The goal of NANO-VISTA is to exploit novel concepts of photonic antennas to develop a new generation of bionanophotonic tools for ultrasensitive detection, nanoimaging and nanospectroscopy of biomolecules, both in-vitro and in living cells. Photonic antennas exploit the unique optical properties of metallic nanostructures to route and manipulate light at the nanometre scale, converting optical radiation into intense, engineered, localised field distributions. By squeezing light into subwavelengths volumes, these nanostructures can efficiently mediate interactions between propagating radiation and nanoscale objects.

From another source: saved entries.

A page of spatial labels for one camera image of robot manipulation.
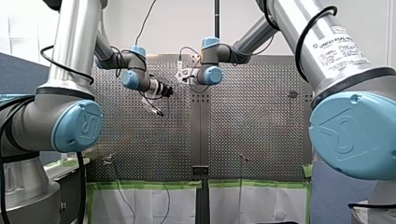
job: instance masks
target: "black ring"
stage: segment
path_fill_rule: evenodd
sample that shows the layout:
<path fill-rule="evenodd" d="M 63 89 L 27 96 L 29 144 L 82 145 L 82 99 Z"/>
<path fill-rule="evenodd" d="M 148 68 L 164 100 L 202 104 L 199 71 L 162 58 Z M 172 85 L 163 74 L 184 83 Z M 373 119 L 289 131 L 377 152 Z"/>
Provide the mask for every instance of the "black ring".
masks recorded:
<path fill-rule="evenodd" d="M 264 0 L 264 16 L 272 28 L 280 31 L 279 27 L 271 22 L 270 14 L 268 13 L 268 0 Z"/>
<path fill-rule="evenodd" d="M 55 94 L 55 95 L 68 95 L 68 96 L 75 96 L 81 99 L 85 99 L 85 100 L 95 100 L 95 97 L 82 92 L 82 91 L 75 91 L 75 90 L 69 90 L 69 89 L 64 89 L 64 88 L 55 88 L 55 87 L 42 87 L 42 88 L 38 88 L 35 91 L 35 94 Z"/>
<path fill-rule="evenodd" d="M 300 74 L 300 76 L 306 81 L 308 82 L 308 79 L 306 78 L 306 76 L 304 75 L 304 70 L 302 68 L 301 65 L 301 51 L 303 49 L 303 44 L 305 41 L 306 36 L 308 35 L 308 32 L 312 29 L 312 27 L 317 23 L 317 21 L 319 19 L 321 19 L 324 15 L 326 15 L 326 12 L 328 11 L 334 11 L 333 15 L 337 15 L 338 12 L 338 8 L 335 6 L 330 6 L 330 7 L 325 7 L 323 8 L 323 10 L 321 10 L 317 15 L 315 15 L 309 22 L 308 24 L 305 26 L 303 32 L 300 34 L 300 37 L 298 39 L 297 42 L 297 47 L 296 47 L 296 52 L 295 52 L 295 63 L 296 63 L 296 67 L 297 67 L 297 71 Z"/>
<path fill-rule="evenodd" d="M 41 54 L 41 56 L 42 56 L 45 60 L 49 61 L 50 63 L 55 64 L 56 66 L 62 68 L 63 70 L 65 70 L 65 71 L 67 71 L 67 72 L 74 73 L 74 74 L 79 75 L 79 76 L 81 76 L 81 77 L 85 77 L 85 78 L 87 78 L 87 79 L 90 80 L 90 85 L 93 84 L 94 79 L 93 79 L 93 77 L 91 77 L 90 75 L 81 73 L 81 72 L 76 71 L 76 70 L 74 70 L 74 69 L 71 69 L 71 68 L 69 68 L 69 67 L 67 67 L 67 66 L 65 66 L 65 65 L 63 65 L 63 64 L 60 64 L 60 63 L 57 63 L 57 62 L 53 61 L 47 54 L 44 53 L 45 51 L 47 51 L 47 50 L 49 50 L 49 49 L 53 49 L 53 45 L 48 46 L 48 47 L 45 47 L 45 48 L 43 48 L 42 50 L 40 50 L 40 54 Z"/>
<path fill-rule="evenodd" d="M 11 163 L 11 162 L 16 162 L 16 161 L 27 161 L 31 160 L 34 158 L 37 158 L 40 156 L 40 152 L 30 152 L 30 153 L 25 153 L 17 156 L 8 156 L 8 157 L 3 157 L 3 163 Z"/>
<path fill-rule="evenodd" d="M 358 85 L 363 81 L 367 81 L 377 77 L 388 77 L 388 76 L 396 76 L 396 72 L 393 68 L 389 68 L 389 67 L 375 68 L 352 77 L 347 77 L 343 81 L 331 86 L 329 89 L 316 96 L 315 99 L 312 101 L 311 108 L 315 109 L 315 107 L 319 105 L 327 97 L 336 94 L 337 92 L 344 91 L 355 85 Z"/>

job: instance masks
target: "perforated metal panel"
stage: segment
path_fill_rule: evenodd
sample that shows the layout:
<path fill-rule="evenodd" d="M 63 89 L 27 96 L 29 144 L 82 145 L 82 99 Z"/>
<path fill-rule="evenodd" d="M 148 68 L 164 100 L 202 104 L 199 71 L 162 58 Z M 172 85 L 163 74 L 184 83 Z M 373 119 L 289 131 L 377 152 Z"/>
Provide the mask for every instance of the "perforated metal panel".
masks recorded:
<path fill-rule="evenodd" d="M 301 179 L 310 151 L 304 148 L 309 103 L 292 58 L 261 56 L 222 67 L 223 82 L 211 91 L 209 176 Z"/>
<path fill-rule="evenodd" d="M 156 102 L 165 118 L 150 114 L 136 91 L 121 86 L 115 71 L 94 69 L 93 92 L 104 109 L 105 127 L 89 181 L 192 179 L 191 167 L 207 164 L 211 178 L 303 178 L 311 151 L 306 140 L 310 90 L 292 57 L 222 64 L 223 82 L 199 95 L 176 83 L 176 60 L 176 55 L 148 59 L 150 73 L 175 88 L 169 119 L 166 99 Z M 297 98 L 289 97 L 291 91 Z M 114 164 L 103 165 L 110 154 Z"/>
<path fill-rule="evenodd" d="M 155 102 L 164 117 L 146 111 L 142 97 L 123 88 L 114 70 L 93 70 L 93 92 L 103 107 L 105 125 L 89 181 L 191 178 L 190 95 L 188 86 L 174 78 L 176 61 L 175 55 L 148 58 L 149 73 L 175 88 L 169 100 Z M 104 165 L 102 158 L 110 154 L 115 154 L 113 164 Z"/>

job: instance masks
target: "black cable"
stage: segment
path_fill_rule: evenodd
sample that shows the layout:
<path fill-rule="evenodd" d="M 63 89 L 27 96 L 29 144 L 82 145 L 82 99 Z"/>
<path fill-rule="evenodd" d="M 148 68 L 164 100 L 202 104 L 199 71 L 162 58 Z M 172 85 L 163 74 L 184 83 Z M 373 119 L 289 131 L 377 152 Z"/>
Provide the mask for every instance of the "black cable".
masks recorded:
<path fill-rule="evenodd" d="M 128 201 L 126 201 L 125 197 L 123 196 L 123 193 L 121 192 L 120 189 L 120 183 L 119 183 L 119 179 L 117 179 L 116 183 L 117 183 L 117 189 L 119 190 L 119 194 L 122 198 L 122 200 L 124 201 L 124 203 L 129 207 L 129 209 L 131 210 L 131 212 L 134 214 L 134 221 L 132 222 L 132 224 L 134 224 L 136 222 L 136 213 L 134 212 L 134 209 L 132 208 L 132 206 L 128 203 Z"/>
<path fill-rule="evenodd" d="M 40 50 L 40 54 L 45 60 L 49 61 L 50 63 L 55 64 L 56 66 L 62 68 L 63 70 L 65 70 L 67 72 L 74 73 L 76 75 L 79 75 L 81 77 L 85 77 L 85 78 L 89 79 L 90 80 L 90 85 L 94 82 L 93 77 L 91 77 L 90 75 L 87 75 L 87 74 L 84 74 L 84 73 L 80 73 L 80 72 L 78 72 L 76 70 L 73 70 L 73 69 L 71 69 L 69 67 L 66 67 L 66 66 L 64 66 L 62 64 L 59 64 L 59 63 L 53 61 L 49 56 L 47 56 L 47 54 L 44 53 L 45 51 L 47 51 L 49 49 L 53 49 L 53 45 L 45 47 L 42 50 Z"/>
<path fill-rule="evenodd" d="M 265 16 L 265 19 L 267 20 L 268 24 L 272 28 L 280 31 L 279 27 L 277 25 L 273 24 L 271 19 L 270 19 L 270 13 L 268 12 L 268 0 L 264 0 L 264 16 Z"/>
<path fill-rule="evenodd" d="M 191 50 L 192 52 L 194 52 L 194 53 L 196 53 L 196 54 L 199 55 L 198 51 L 196 51 L 195 49 L 193 49 L 193 48 L 191 48 L 191 47 L 188 47 L 188 46 L 185 46 L 185 47 L 183 47 L 183 48 L 180 49 L 180 53 L 178 54 L 178 60 L 179 60 L 179 61 L 181 61 L 181 52 L 183 51 L 183 49 L 189 49 L 189 50 Z"/>
<path fill-rule="evenodd" d="M 87 199 L 87 179 L 85 178 L 85 165 L 84 158 L 82 158 L 81 152 L 76 152 L 77 160 L 78 160 L 78 172 L 79 172 L 79 187 L 80 187 L 80 200 L 79 200 L 79 209 L 77 215 L 77 224 L 84 223 L 84 215 L 85 215 L 85 203 Z"/>
<path fill-rule="evenodd" d="M 140 55 L 140 54 L 138 54 L 138 53 L 136 53 L 136 52 L 133 52 L 133 51 L 131 51 L 131 50 L 129 50 L 129 49 L 123 49 L 121 52 L 122 52 L 122 53 L 123 53 L 123 52 L 128 52 L 128 53 L 134 54 L 134 56 L 136 56 L 137 58 L 139 58 L 140 61 L 142 61 L 142 63 L 145 65 L 145 68 L 144 68 L 143 70 L 144 70 L 145 72 L 147 71 L 148 65 L 147 65 L 147 63 L 146 63 L 146 59 L 145 59 L 142 55 Z"/>
<path fill-rule="evenodd" d="M 159 100 L 159 99 L 162 99 L 162 98 L 163 98 L 163 96 L 160 96 L 160 97 L 157 97 L 157 98 L 149 98 L 149 97 L 147 97 L 146 94 L 144 94 L 142 91 L 138 91 L 138 92 L 139 92 L 139 94 L 140 94 L 142 97 L 146 98 L 146 100 Z"/>
<path fill-rule="evenodd" d="M 196 62 L 196 64 L 194 65 L 194 67 L 191 69 L 190 77 L 194 77 L 194 76 L 192 75 L 192 72 L 194 71 L 194 69 L 196 68 L 196 66 L 198 65 L 199 62 L 200 62 L 200 60 L 198 60 L 198 61 Z M 189 86 L 190 86 L 191 91 L 193 91 L 193 92 L 195 92 L 195 93 L 197 93 L 197 94 L 204 93 L 204 92 L 207 91 L 207 89 L 209 89 L 209 86 L 206 86 L 206 88 L 205 88 L 203 91 L 196 91 L 196 90 L 192 87 L 192 85 L 191 85 L 191 79 L 190 79 L 190 78 L 189 78 Z"/>
<path fill-rule="evenodd" d="M 4 163 L 3 163 L 3 151 L 1 148 L 1 139 L 3 137 L 4 130 L 8 126 L 8 124 L 12 121 L 15 114 L 20 111 L 24 106 L 30 104 L 35 99 L 34 96 L 23 96 L 14 98 L 9 100 L 3 104 L 0 104 L 0 111 L 6 109 L 11 105 L 17 105 L 10 110 L 7 114 L 3 124 L 0 126 L 0 208 L 1 208 L 1 216 L 4 224 L 10 224 L 8 214 L 7 214 L 7 202 L 6 202 L 6 174 L 4 171 Z"/>
<path fill-rule="evenodd" d="M 226 45 L 226 44 L 221 44 L 225 47 L 228 48 L 228 50 L 230 51 L 230 57 L 229 57 L 229 61 L 231 59 L 231 56 L 233 56 L 233 58 L 235 59 L 235 63 L 231 63 L 234 67 L 238 66 L 239 62 L 238 62 L 238 56 L 235 53 L 235 50 L 233 50 L 233 47 Z"/>
<path fill-rule="evenodd" d="M 139 93 L 140 93 L 140 95 L 141 95 L 143 98 L 145 98 L 146 102 L 147 102 L 149 105 L 151 105 L 151 107 L 153 107 L 155 110 L 157 110 L 157 114 L 158 114 L 159 116 L 163 117 L 163 112 L 162 112 L 157 106 L 155 106 L 154 104 L 152 104 L 152 103 L 149 101 L 149 98 L 146 96 L 146 94 L 144 94 L 144 93 L 141 92 L 141 91 L 139 91 Z"/>
<path fill-rule="evenodd" d="M 327 12 L 329 12 L 330 10 L 333 11 L 333 15 L 337 15 L 338 12 L 338 8 L 335 6 L 329 6 L 329 7 L 325 7 L 323 8 L 317 15 L 315 15 L 309 22 L 308 24 L 305 26 L 305 28 L 303 29 L 303 32 L 301 33 L 298 42 L 297 42 L 297 47 L 296 47 L 296 52 L 295 52 L 295 63 L 297 66 L 297 71 L 300 74 L 300 76 L 306 81 L 308 82 L 308 79 L 306 78 L 306 76 L 304 75 L 304 69 L 301 65 L 301 51 L 303 49 L 303 45 L 304 45 L 304 41 L 306 36 L 308 35 L 309 31 L 312 29 L 312 27 L 317 23 L 317 21 L 319 19 L 321 19 L 323 16 L 327 15 Z"/>
<path fill-rule="evenodd" d="M 165 220 L 168 218 L 169 211 L 170 211 L 170 208 L 171 208 L 171 194 L 169 193 L 169 189 L 166 187 L 165 183 L 163 183 L 163 187 L 166 189 L 166 193 L 168 194 L 168 208 L 167 208 L 167 211 L 166 211 L 166 215 L 165 215 L 165 217 L 163 218 L 163 221 L 160 224 L 163 224 L 165 222 Z"/>
<path fill-rule="evenodd" d="M 268 45 L 267 45 L 264 49 L 260 50 L 260 51 L 257 52 L 257 53 L 252 53 L 252 54 L 250 54 L 250 56 L 256 56 L 256 55 L 259 55 L 259 54 L 265 52 L 265 51 L 271 46 L 271 44 L 273 43 L 274 38 L 275 38 L 275 36 L 273 35 L 273 36 L 271 37 L 270 42 L 268 43 Z"/>
<path fill-rule="evenodd" d="M 152 3 L 151 3 L 151 7 L 150 7 L 149 10 L 148 10 L 148 14 L 146 15 L 145 20 L 143 21 L 142 28 L 140 29 L 140 33 L 139 33 L 139 35 L 137 36 L 136 41 L 134 42 L 135 45 L 137 45 L 137 42 L 139 41 L 139 37 L 142 35 L 143 30 L 145 29 L 146 21 L 147 21 L 148 18 L 149 18 L 149 14 L 150 14 L 152 8 L 154 7 L 155 2 L 157 2 L 157 0 L 154 0 L 154 1 L 152 1 Z"/>
<path fill-rule="evenodd" d="M 121 192 L 120 189 L 120 174 L 119 174 L 119 170 L 117 169 L 117 165 L 115 163 L 116 161 L 114 160 L 112 162 L 113 164 L 113 168 L 114 168 L 114 172 L 116 173 L 116 183 L 117 183 L 117 189 L 119 190 L 119 194 L 122 198 L 122 200 L 125 202 L 125 204 L 129 207 L 129 209 L 131 210 L 132 214 L 134 214 L 134 221 L 133 224 L 136 222 L 136 213 L 134 212 L 134 209 L 132 208 L 132 206 L 128 203 L 128 201 L 125 199 L 125 197 L 123 196 L 123 193 Z"/>
<path fill-rule="evenodd" d="M 396 203 L 394 204 L 363 204 L 363 203 L 349 203 L 347 205 L 350 209 L 354 207 L 360 208 L 372 208 L 372 209 L 396 209 Z"/>
<path fill-rule="evenodd" d="M 124 61 L 124 57 L 123 57 L 121 51 L 118 48 L 116 48 L 114 46 L 111 46 L 111 48 L 116 50 L 117 53 L 120 55 L 120 57 L 119 57 L 119 55 L 116 54 L 116 64 L 117 64 L 116 77 L 119 77 L 120 74 L 121 74 L 121 71 L 122 71 L 122 66 L 123 66 L 123 64 L 125 62 Z"/>

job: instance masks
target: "robotic arm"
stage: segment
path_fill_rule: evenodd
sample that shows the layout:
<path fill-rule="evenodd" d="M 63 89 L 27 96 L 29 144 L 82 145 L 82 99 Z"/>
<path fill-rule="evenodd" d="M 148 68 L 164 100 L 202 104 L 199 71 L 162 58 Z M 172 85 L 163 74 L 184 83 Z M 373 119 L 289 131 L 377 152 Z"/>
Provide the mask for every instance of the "robotic arm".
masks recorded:
<path fill-rule="evenodd" d="M 115 53 L 105 35 L 98 32 L 95 46 L 96 63 L 104 69 L 127 69 L 121 75 L 122 85 L 139 91 L 142 103 L 149 112 L 163 116 L 163 112 L 153 104 L 153 100 L 170 97 L 173 88 L 147 74 L 146 50 L 140 46 Z"/>
<path fill-rule="evenodd" d="M 277 31 L 315 94 L 311 142 L 333 169 L 360 179 L 396 179 L 396 72 L 375 67 L 319 0 L 257 0 L 264 16 L 232 46 L 204 39 L 195 83 L 221 82 L 219 63 L 247 63 Z"/>

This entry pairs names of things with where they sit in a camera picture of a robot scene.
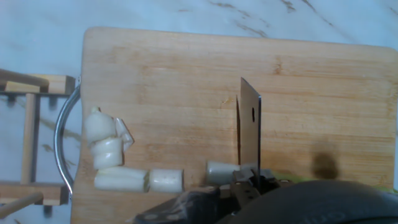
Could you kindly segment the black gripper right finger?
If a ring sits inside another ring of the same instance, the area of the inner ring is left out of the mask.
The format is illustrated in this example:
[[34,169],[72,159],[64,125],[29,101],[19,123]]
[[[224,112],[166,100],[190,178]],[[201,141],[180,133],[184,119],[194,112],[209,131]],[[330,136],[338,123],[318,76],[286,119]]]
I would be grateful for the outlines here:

Cutting edge fundamental research spanning the fields of nanophotonics, plasmonics and nanoimmunology will be combined with novel routes of large scale nanofabrication technology to provide as end result a new photonic technology that will benefit both fundamental researchers in the life science field in general, as well as industrial sectors ranging from biophotonics and nanotechnology enterprises to biosensing companies.

The malignant transformation of cells has been associated with nano-scale changes at the plasma membrane responsible for deleterious prolonged signalling events. This consortium will eventually exploit the technology developed in NANO-VISTA to provide novel fundamental understanding of the different signalling pathways in normal and malignant cells.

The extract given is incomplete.